Required action:
Check each line below for the word "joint", and copy those that have it.

══════

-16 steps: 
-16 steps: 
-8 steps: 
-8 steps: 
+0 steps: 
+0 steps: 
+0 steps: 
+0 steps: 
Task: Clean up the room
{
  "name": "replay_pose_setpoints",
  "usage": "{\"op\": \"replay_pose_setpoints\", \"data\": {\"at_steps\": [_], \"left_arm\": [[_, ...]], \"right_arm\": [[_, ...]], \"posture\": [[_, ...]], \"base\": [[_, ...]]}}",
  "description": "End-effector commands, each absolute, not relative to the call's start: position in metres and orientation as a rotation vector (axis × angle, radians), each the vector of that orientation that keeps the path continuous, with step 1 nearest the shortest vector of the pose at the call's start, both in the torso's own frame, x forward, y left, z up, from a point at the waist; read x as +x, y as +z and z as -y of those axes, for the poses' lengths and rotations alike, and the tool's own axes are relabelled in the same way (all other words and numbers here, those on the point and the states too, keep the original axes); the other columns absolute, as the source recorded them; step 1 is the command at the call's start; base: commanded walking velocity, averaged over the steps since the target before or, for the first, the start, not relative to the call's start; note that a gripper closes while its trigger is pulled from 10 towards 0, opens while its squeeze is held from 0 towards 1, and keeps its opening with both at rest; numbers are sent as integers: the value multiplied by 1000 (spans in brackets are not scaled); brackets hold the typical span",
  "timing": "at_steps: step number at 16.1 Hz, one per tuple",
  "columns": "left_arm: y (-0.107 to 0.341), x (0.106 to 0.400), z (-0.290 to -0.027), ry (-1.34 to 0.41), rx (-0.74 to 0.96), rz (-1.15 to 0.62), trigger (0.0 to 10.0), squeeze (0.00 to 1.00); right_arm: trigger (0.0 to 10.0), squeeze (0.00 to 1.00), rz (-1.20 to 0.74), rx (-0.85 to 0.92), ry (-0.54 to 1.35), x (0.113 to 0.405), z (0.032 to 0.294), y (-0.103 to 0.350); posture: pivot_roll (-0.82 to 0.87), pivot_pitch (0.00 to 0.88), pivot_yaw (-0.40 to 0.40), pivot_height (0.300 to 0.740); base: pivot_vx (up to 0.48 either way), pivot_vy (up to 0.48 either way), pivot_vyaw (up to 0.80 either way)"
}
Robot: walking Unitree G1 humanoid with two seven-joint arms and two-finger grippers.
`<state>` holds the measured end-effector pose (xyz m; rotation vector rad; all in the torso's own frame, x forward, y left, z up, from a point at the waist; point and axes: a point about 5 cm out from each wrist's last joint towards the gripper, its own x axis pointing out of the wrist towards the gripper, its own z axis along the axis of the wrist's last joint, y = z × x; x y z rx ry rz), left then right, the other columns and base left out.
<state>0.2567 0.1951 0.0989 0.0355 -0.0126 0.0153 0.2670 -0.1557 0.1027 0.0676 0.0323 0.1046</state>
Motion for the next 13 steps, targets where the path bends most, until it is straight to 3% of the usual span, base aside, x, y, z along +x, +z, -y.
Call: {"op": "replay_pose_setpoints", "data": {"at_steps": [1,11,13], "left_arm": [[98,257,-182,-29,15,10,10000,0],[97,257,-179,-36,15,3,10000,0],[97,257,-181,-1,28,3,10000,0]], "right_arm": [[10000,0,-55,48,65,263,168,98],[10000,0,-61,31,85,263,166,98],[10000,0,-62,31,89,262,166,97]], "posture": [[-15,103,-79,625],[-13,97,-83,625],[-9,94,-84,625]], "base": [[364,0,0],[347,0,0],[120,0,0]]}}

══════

Worked solution:
Robot: walking Unitree G1 humanoid with two seven-joint arms and two-finger grippers.
`<state>` holds the measured end-effector pose (xyz m; rotation vector rad; all in the torso's own frame, x forward, y left, z up, from a point at the waist; point and axes: a point about 5 cm out from each wrist's last joint towards the gripper, its own x axis pointing out of the wrist towards the gripper, its own z axis along the axis of the wrist's last joint, y = z × x; x y z rx ry rz), left then right, the other columns and base left out.

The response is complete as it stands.